#### The problem:
Could you copy each line of the entries that contains "trace"?

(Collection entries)
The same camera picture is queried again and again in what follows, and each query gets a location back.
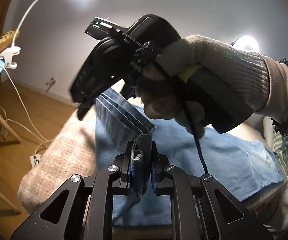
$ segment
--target wooden leg
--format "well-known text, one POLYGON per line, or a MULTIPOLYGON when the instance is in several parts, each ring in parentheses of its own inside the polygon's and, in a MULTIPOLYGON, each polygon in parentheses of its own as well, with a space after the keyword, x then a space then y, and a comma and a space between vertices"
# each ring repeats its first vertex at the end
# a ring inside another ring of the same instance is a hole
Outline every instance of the wooden leg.
POLYGON ((6 123, 6 121, 0 115, 0 125, 4 127, 19 143, 23 142, 23 139, 6 123))
POLYGON ((8 204, 14 212, 16 212, 17 214, 21 214, 21 211, 13 203, 11 203, 1 192, 0 192, 0 199, 4 201, 6 204, 8 204))

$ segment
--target knitted glove
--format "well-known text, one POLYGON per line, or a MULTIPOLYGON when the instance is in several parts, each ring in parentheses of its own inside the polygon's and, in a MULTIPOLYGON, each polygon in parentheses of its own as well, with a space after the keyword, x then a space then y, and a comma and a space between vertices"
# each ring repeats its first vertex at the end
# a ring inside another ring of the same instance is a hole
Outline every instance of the knitted glove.
MULTIPOLYGON (((288 67, 269 57, 192 35, 166 47, 156 61, 171 77, 187 66, 200 64, 223 80, 255 113, 271 116, 278 122, 288 118, 288 67)), ((189 130, 180 101, 163 80, 163 75, 149 64, 136 83, 136 93, 145 104, 146 116, 175 118, 189 130)), ((201 138, 204 109, 197 102, 187 102, 187 105, 201 138)))

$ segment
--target triangular cutout
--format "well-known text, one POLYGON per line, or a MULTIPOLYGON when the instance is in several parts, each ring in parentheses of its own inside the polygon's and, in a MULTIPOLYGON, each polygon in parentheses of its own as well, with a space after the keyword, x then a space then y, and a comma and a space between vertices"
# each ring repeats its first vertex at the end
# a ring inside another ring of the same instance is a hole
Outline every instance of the triangular cutout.
POLYGON ((215 190, 215 196, 220 205, 220 209, 226 223, 230 224, 244 217, 244 214, 230 201, 228 197, 225 196, 221 190, 215 190))
POLYGON ((40 214, 40 218, 49 221, 53 224, 57 224, 63 212, 69 190, 63 190, 54 201, 40 214))

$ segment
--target yellow tape
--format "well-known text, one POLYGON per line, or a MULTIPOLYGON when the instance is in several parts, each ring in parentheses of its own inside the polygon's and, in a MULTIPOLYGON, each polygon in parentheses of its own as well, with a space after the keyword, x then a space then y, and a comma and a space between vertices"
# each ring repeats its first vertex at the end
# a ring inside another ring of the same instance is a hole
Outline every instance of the yellow tape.
POLYGON ((186 69, 184 69, 180 74, 178 74, 177 76, 183 80, 185 83, 187 82, 187 80, 198 70, 200 69, 202 66, 198 65, 198 64, 194 64, 191 66, 188 66, 186 69))

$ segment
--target white wall
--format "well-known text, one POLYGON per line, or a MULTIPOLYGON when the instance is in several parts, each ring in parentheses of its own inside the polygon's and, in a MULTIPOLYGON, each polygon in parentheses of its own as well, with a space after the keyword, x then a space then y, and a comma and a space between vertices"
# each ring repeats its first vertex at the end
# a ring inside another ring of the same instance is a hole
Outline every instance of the white wall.
MULTIPOLYGON (((12 0, 5 29, 17 26, 32 1, 12 0)), ((109 17, 128 26, 146 13, 164 17, 183 37, 198 33, 230 43, 248 34, 262 54, 288 59, 286 0, 41 0, 21 28, 11 75, 40 89, 55 77, 51 92, 70 98, 69 85, 97 43, 84 33, 91 20, 109 17)))

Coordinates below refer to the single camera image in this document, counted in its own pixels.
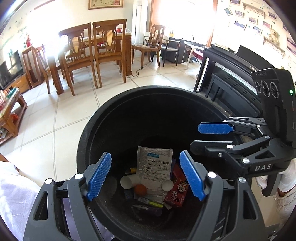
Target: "camera lens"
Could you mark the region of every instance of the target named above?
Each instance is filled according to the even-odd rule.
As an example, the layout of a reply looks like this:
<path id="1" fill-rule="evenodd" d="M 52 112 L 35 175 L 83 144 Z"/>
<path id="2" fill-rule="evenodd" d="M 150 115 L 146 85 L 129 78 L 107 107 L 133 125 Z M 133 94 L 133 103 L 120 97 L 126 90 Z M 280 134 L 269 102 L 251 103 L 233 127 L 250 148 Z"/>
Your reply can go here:
<path id="1" fill-rule="evenodd" d="M 261 94 L 261 86 L 260 86 L 260 84 L 256 81 L 256 83 L 255 83 L 255 86 L 256 86 L 256 89 L 257 89 L 257 92 L 259 93 L 259 94 Z"/>
<path id="2" fill-rule="evenodd" d="M 275 83 L 273 83 L 273 82 L 270 83 L 270 90 L 271 90 L 273 97 L 277 99 L 279 96 L 279 91 L 278 91 L 278 88 Z"/>
<path id="3" fill-rule="evenodd" d="M 265 82 L 265 80 L 261 81 L 261 87 L 262 87 L 262 90 L 263 90 L 263 94 L 264 94 L 266 97 L 269 97 L 269 88 L 268 88 L 268 85 L 267 85 L 267 83 Z"/>

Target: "wooden coffee table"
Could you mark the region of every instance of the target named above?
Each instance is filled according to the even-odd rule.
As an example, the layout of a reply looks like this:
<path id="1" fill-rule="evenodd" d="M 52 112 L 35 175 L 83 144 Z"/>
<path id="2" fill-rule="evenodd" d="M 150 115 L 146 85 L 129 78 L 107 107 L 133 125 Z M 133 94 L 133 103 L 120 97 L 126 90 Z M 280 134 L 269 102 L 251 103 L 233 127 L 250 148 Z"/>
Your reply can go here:
<path id="1" fill-rule="evenodd" d="M 19 117 L 18 120 L 13 122 L 10 113 L 16 102 L 19 102 L 21 110 L 16 113 Z M 4 109 L 0 112 L 0 126 L 4 127 L 8 131 L 6 137 L 0 139 L 0 145 L 3 142 L 7 141 L 10 137 L 16 137 L 18 135 L 19 125 L 26 109 L 27 103 L 20 93 L 19 88 L 17 88 L 13 95 L 8 99 L 8 101 L 6 101 Z"/>

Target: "white paper cup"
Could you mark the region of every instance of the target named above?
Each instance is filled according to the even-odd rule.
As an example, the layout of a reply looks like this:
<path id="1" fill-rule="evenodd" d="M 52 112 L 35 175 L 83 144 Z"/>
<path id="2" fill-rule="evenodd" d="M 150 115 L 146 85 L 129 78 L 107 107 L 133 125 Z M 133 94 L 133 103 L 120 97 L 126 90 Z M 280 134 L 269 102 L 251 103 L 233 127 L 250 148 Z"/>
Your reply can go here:
<path id="1" fill-rule="evenodd" d="M 131 189 L 139 183 L 140 183 L 140 178 L 138 175 L 135 175 L 135 174 L 129 175 L 129 176 L 123 176 L 120 179 L 120 185 L 124 189 Z"/>
<path id="2" fill-rule="evenodd" d="M 165 191 L 165 192 L 169 192 L 170 190 L 172 190 L 174 187 L 174 183 L 171 180 L 165 180 L 162 182 L 161 184 L 161 188 Z"/>

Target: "teddy bear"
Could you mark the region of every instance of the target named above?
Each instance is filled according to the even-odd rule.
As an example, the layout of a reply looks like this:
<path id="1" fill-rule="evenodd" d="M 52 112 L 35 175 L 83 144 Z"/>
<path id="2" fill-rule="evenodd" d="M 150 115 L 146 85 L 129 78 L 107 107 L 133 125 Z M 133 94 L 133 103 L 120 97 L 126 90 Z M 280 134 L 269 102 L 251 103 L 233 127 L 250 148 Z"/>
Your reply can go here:
<path id="1" fill-rule="evenodd" d="M 268 35 L 269 40 L 274 42 L 276 45 L 279 45 L 279 34 L 277 31 L 275 31 L 274 29 L 270 30 L 270 34 Z"/>

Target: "black trash bin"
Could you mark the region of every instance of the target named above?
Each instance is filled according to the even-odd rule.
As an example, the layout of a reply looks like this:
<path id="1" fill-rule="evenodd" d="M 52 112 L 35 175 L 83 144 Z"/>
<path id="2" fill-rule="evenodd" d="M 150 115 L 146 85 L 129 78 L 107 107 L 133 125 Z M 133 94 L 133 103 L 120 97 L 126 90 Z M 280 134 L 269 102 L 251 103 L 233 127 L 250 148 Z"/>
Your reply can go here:
<path id="1" fill-rule="evenodd" d="M 197 131 L 201 122 L 221 122 L 225 112 L 197 93 L 179 88 L 146 86 L 123 92 L 103 104 L 89 120 L 77 150 L 77 169 L 84 172 L 103 152 L 112 156 L 99 196 L 89 205 L 98 220 L 121 240 L 186 240 L 203 205 L 187 193 L 182 208 L 164 211 L 162 216 L 139 216 L 120 186 L 127 167 L 135 167 L 137 147 L 173 148 L 173 158 L 189 150 L 193 140 L 225 140 L 241 144 L 239 136 L 205 135 Z M 234 169 L 219 158 L 194 156 L 208 171 L 235 180 Z"/>

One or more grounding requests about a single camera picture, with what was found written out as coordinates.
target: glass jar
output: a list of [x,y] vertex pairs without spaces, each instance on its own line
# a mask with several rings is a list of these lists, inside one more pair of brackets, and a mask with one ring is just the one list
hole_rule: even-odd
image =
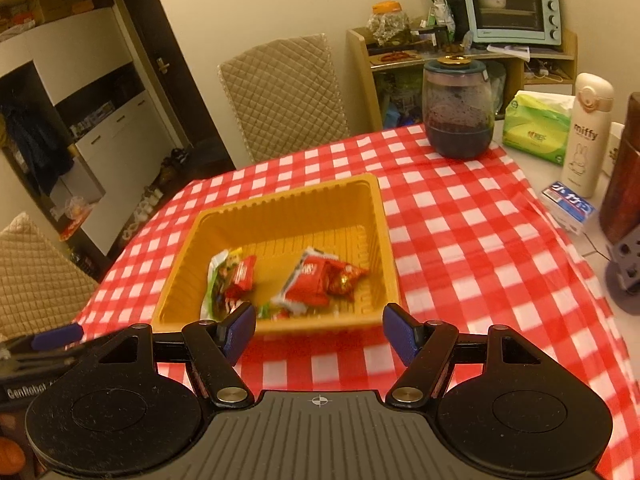
[[375,4],[367,28],[380,46],[399,46],[411,43],[409,17],[398,2]]
[[422,115],[429,142],[440,155],[469,160],[494,136],[495,110],[484,63],[463,56],[424,65]]

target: jar lid
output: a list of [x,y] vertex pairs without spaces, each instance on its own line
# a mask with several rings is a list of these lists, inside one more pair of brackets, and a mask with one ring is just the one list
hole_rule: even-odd
[[374,14],[384,14],[385,12],[398,12],[402,10],[402,6],[399,2],[393,0],[387,0],[386,2],[380,2],[371,7]]
[[482,73],[486,70],[486,65],[482,61],[464,56],[445,56],[427,61],[424,69],[438,74],[466,75]]

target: red and white checkered tablecloth
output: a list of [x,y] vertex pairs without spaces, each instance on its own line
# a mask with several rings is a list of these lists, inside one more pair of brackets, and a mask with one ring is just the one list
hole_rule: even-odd
[[[421,126],[353,137],[189,184],[132,240],[78,317],[89,338],[150,322],[196,215],[250,197],[369,172],[382,190],[405,307],[461,332],[519,330],[608,404],[613,435],[598,471],[640,478],[640,392],[588,264],[498,146],[445,160]],[[458,367],[454,382],[479,373]],[[377,389],[404,367],[381,328],[257,336],[236,369],[254,391]],[[189,384],[183,365],[159,370]]]

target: metal screw
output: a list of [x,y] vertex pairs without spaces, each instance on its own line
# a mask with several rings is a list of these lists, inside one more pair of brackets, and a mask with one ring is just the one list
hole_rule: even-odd
[[231,404],[235,402],[241,402],[245,400],[249,394],[244,388],[236,388],[235,386],[228,386],[218,390],[216,397],[222,402],[229,402]]
[[418,388],[405,387],[394,390],[391,396],[398,402],[417,402],[424,394]]

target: wooden cylinder
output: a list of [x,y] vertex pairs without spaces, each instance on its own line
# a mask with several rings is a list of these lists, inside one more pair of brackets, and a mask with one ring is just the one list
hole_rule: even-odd
[[612,244],[640,224],[640,92],[631,94],[618,160],[600,210],[600,225]]

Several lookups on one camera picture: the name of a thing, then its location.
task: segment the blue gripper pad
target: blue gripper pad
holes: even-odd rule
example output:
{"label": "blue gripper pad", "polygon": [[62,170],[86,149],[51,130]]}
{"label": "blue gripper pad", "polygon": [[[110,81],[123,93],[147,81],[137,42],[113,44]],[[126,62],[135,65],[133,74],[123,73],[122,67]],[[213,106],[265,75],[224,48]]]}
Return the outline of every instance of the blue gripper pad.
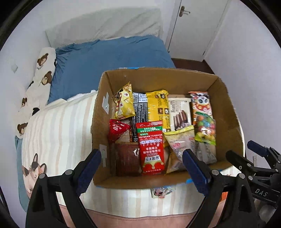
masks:
{"label": "blue gripper pad", "polygon": [[77,188],[76,188],[76,193],[78,196],[80,196],[82,193],[85,193],[87,191],[100,163],[101,163],[101,152],[99,150],[93,150],[85,159],[85,161],[81,162],[82,170],[78,169],[80,171],[80,174],[77,179]]}
{"label": "blue gripper pad", "polygon": [[208,180],[205,177],[205,175],[203,174],[202,170],[197,165],[196,161],[187,152],[187,150],[185,150],[182,154],[182,161],[183,161],[183,164],[185,165],[187,171],[189,172],[189,174],[194,182],[194,185],[197,188],[197,191],[199,193],[204,194],[204,196],[207,196],[209,193]]}
{"label": "blue gripper pad", "polygon": [[247,147],[249,150],[255,152],[259,156],[266,157],[268,155],[266,147],[263,147],[252,140],[247,143]]}

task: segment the white tape
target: white tape
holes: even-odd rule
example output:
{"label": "white tape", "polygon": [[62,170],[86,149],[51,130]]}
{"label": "white tape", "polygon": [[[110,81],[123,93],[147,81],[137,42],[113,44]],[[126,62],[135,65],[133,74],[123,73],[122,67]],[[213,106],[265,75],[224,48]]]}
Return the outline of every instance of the white tape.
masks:
{"label": "white tape", "polygon": [[99,145],[99,150],[100,150],[100,152],[101,152],[101,159],[103,160],[103,167],[106,167],[106,162],[105,162],[105,159],[107,158],[106,146],[100,144],[100,145]]}
{"label": "white tape", "polygon": [[102,104],[102,107],[103,107],[103,109],[106,111],[107,114],[109,113],[108,98],[109,98],[109,94],[106,93],[106,97],[103,96],[103,104]]}

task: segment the wooden floor
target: wooden floor
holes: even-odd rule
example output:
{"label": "wooden floor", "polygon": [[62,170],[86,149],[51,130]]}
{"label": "wooden floor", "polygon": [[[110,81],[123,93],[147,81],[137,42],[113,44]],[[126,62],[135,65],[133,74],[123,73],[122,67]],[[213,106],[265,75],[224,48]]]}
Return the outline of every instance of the wooden floor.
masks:
{"label": "wooden floor", "polygon": [[186,59],[174,59],[172,58],[176,68],[187,69],[187,70],[197,70],[210,74],[214,74],[212,69],[206,63],[205,60],[202,62],[194,61],[194,60],[186,60]]}

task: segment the door handle
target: door handle
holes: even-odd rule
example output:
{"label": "door handle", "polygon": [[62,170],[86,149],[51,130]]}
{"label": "door handle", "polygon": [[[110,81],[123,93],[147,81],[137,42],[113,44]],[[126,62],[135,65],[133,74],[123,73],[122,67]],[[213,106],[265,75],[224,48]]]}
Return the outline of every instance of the door handle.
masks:
{"label": "door handle", "polygon": [[185,9],[184,6],[182,6],[182,7],[180,8],[180,13],[179,13],[179,16],[180,16],[180,17],[182,17],[183,14],[186,14],[186,15],[189,15],[189,14],[190,14],[190,11],[187,11],[187,10],[184,10],[184,9]]}

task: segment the white wall
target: white wall
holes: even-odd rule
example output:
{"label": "white wall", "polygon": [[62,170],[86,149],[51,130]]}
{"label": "white wall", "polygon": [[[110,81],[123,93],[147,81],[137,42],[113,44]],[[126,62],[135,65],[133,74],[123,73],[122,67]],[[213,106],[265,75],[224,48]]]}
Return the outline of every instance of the white wall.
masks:
{"label": "white wall", "polygon": [[[49,46],[45,30],[58,23],[104,8],[157,6],[163,18],[165,41],[175,0],[43,0],[16,27],[0,51],[0,185],[5,194],[12,218],[25,227],[25,212],[18,198],[16,151],[13,116],[21,105],[25,90],[34,76],[37,56]],[[11,65],[18,65],[13,73]]]}
{"label": "white wall", "polygon": [[[262,21],[232,0],[206,62],[228,88],[245,142],[254,140],[281,152],[281,49]],[[246,150],[249,160],[253,153]],[[258,156],[258,165],[266,167]]]}

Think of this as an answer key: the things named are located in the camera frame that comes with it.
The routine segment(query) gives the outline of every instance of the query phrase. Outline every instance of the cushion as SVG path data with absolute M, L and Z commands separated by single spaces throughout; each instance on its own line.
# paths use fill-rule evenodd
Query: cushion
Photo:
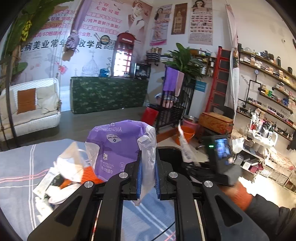
M 42 103 L 56 92 L 55 84 L 37 88 L 37 106 L 36 109 L 42 108 Z
M 18 114 L 36 109 L 35 94 L 36 88 L 17 92 Z
M 27 123 L 29 121 L 37 120 L 37 119 L 44 118 L 44 117 L 51 116 L 51 115 L 56 115 L 59 113 L 57 110 L 55 110 L 52 112 L 48 112 L 46 114 L 42 114 L 41 111 L 42 111 L 42 109 L 36 109 L 36 110 L 27 111 L 27 112 L 20 113 L 20 114 L 17 114 L 17 112 L 14 113 L 12 115 L 12 120 L 13 120 L 14 126 L 16 127 L 21 124 Z M 3 121 L 3 126 L 4 126 L 4 129 L 10 128 L 8 118 Z
M 13 90 L 9 91 L 9 100 L 10 100 L 10 111 L 11 115 L 17 112 L 17 106 L 15 104 L 15 98 L 13 94 Z M 6 95 L 0 96 L 0 114 L 1 120 L 5 120 L 8 118 L 7 106 L 6 106 Z
M 52 96 L 49 98 L 45 99 L 42 102 L 42 114 L 46 114 L 51 111 L 57 110 L 59 106 L 59 98 L 57 97 L 57 94 L 54 93 Z

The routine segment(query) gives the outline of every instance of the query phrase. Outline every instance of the blue sign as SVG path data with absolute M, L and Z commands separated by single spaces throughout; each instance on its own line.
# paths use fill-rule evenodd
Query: blue sign
M 196 81 L 195 89 L 201 92 L 205 92 L 206 86 L 207 86 L 206 82 Z

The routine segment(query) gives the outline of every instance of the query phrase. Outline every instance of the white curtain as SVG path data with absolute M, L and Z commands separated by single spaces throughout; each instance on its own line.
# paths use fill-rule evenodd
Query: white curtain
M 230 68 L 229 78 L 225 96 L 224 105 L 234 110 L 234 117 L 237 109 L 237 101 L 239 94 L 239 58 L 237 51 L 238 36 L 237 26 L 234 14 L 230 5 L 225 5 L 228 19 L 228 28 L 231 41 L 231 54 L 230 54 Z

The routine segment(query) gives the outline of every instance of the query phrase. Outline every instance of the red phone booth decoration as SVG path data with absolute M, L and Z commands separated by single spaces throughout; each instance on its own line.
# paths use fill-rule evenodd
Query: red phone booth decoration
M 112 58 L 112 76 L 124 77 L 125 74 L 129 74 L 135 39 L 130 33 L 121 33 L 117 36 Z

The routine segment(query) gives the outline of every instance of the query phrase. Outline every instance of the metal screw cap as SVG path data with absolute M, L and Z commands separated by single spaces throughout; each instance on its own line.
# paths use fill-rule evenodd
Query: metal screw cap
M 170 172 L 168 175 L 169 175 L 171 178 L 176 178 L 176 177 L 178 177 L 178 173 L 176 173 L 176 172 Z
M 92 181 L 87 181 L 87 182 L 84 183 L 84 186 L 86 188 L 91 188 L 93 185 L 94 185 L 94 183 Z
M 128 174 L 126 172 L 121 172 L 121 173 L 119 173 L 119 177 L 120 178 L 127 178 Z
M 211 181 L 205 181 L 204 182 L 204 185 L 207 187 L 207 188 L 211 188 L 213 186 L 213 183 Z

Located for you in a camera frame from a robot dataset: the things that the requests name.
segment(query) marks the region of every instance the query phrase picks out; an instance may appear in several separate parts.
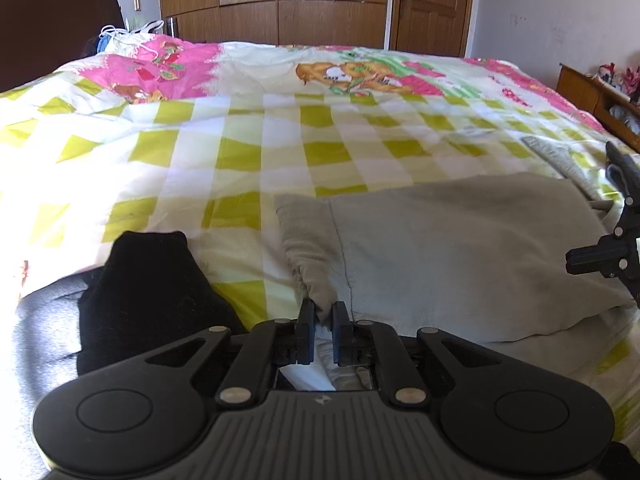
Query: ribbed gray plate
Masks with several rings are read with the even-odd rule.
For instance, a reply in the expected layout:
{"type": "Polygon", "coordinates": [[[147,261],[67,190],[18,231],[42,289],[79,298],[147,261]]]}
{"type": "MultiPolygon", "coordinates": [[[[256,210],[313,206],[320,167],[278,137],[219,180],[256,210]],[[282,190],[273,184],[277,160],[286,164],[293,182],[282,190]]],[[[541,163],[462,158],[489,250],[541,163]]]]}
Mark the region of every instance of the ribbed gray plate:
{"type": "MultiPolygon", "coordinates": [[[[54,472],[50,480],[72,477],[54,472]]],[[[271,392],[220,416],[188,457],[144,480],[498,480],[449,449],[428,417],[377,392],[271,392]]],[[[600,480],[583,472],[573,480],[600,480]]]]}

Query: black cloth
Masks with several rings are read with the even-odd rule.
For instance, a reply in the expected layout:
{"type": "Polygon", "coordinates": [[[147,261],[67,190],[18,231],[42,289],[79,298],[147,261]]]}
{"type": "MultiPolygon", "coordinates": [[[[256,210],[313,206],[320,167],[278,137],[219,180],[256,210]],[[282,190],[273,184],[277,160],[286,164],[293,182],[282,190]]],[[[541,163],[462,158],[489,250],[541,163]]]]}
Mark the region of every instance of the black cloth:
{"type": "Polygon", "coordinates": [[[30,417],[55,387],[209,326],[246,332],[212,290],[180,232],[125,232],[104,267],[29,294],[16,314],[10,351],[0,356],[2,480],[46,474],[30,417]]]}

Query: white cord
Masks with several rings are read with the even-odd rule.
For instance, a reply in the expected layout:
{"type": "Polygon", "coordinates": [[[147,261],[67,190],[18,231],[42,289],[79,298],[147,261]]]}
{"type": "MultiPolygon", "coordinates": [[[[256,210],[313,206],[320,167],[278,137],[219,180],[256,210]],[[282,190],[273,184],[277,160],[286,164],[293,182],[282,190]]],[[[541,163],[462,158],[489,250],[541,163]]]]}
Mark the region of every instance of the white cord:
{"type": "Polygon", "coordinates": [[[121,34],[129,34],[129,31],[126,30],[125,28],[116,28],[113,25],[105,25],[102,28],[102,30],[100,31],[100,37],[102,37],[102,36],[110,36],[114,40],[117,40],[120,43],[125,44],[125,45],[141,46],[146,51],[148,51],[148,52],[150,52],[150,53],[155,55],[154,61],[160,57],[160,54],[158,54],[155,50],[153,50],[152,48],[149,48],[148,46],[146,46],[146,45],[144,45],[142,43],[127,43],[126,41],[123,41],[122,38],[118,37],[118,35],[121,35],[121,34]]]}

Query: dark brown headboard
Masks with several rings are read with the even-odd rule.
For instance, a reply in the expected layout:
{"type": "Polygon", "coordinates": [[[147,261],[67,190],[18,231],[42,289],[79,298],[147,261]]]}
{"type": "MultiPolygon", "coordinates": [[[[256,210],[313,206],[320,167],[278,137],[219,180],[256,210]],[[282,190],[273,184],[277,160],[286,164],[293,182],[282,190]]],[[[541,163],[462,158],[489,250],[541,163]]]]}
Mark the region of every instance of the dark brown headboard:
{"type": "Polygon", "coordinates": [[[0,0],[0,92],[78,59],[109,24],[124,26],[117,0],[0,0]]]}

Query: bedspread
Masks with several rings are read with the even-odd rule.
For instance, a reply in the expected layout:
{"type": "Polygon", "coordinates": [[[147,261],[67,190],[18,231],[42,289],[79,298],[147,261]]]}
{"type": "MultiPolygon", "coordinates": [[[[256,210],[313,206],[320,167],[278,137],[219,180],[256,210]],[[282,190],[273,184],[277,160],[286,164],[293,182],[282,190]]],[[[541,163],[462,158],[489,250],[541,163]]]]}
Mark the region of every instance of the bedspread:
{"type": "MultiPolygon", "coordinates": [[[[13,276],[28,262],[24,292],[103,263],[125,230],[181,230],[245,325],[296,317],[275,194],[558,177],[523,136],[568,148],[602,198],[620,198],[604,178],[611,137],[508,63],[165,36],[146,46],[0,94],[0,264],[13,276]]],[[[634,450],[639,330],[580,372],[634,450]]]]}

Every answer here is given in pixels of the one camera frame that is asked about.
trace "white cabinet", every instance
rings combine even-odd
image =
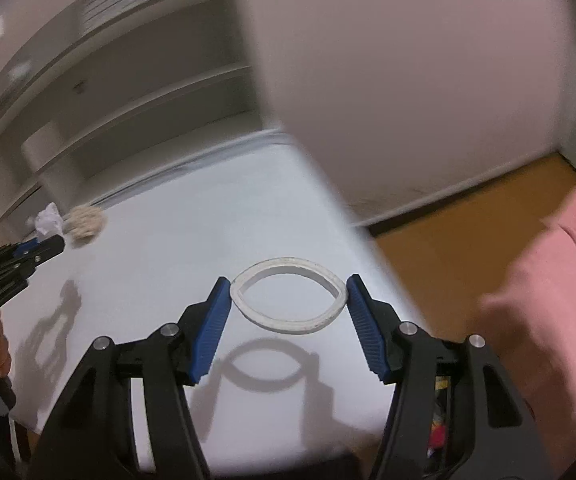
[[[79,0],[0,74],[0,222],[21,237],[48,202],[100,203],[260,129],[233,0]]]

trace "white ring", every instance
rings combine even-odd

#### Exercise response:
trace "white cabinet", every instance
trace "white ring", every instance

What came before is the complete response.